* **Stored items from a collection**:
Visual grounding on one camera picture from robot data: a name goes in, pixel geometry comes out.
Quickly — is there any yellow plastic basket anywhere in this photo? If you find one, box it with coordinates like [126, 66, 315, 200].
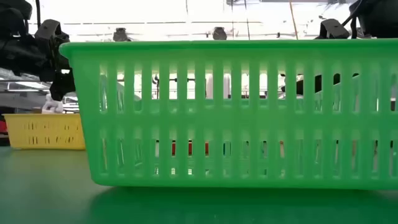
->
[2, 113, 86, 151]

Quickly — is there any green plastic basket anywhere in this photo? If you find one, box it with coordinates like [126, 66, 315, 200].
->
[58, 39, 398, 190]

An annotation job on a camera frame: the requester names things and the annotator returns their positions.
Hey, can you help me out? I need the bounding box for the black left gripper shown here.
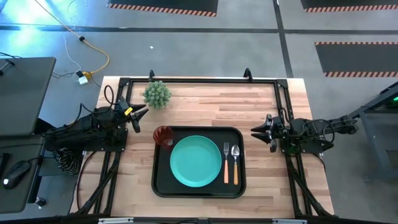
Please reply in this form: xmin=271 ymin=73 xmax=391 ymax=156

* **Problem requirements**: For this exercise, return the data above exactly and leave every picture out.

* **Response**:
Visual grounding on one camera picture from robot data: a name goes in, pixel geometry comes out.
Quickly — is there any yellow plastic basket anywhere in this photo? If you find one, box it with coordinates like [126, 66, 315, 200].
->
[2, 113, 86, 151]

Quickly — is there any green plastic basket anywhere in this photo? If you find one, box it with coordinates like [126, 66, 315, 200].
->
[58, 39, 398, 190]

An annotation job on a camera frame: the requester names things and the annotator returns their positions.
Hey, can you help me out? I need the bounding box for the black left gripper shown here.
Please reply in this form: xmin=271 ymin=73 xmax=391 ymax=156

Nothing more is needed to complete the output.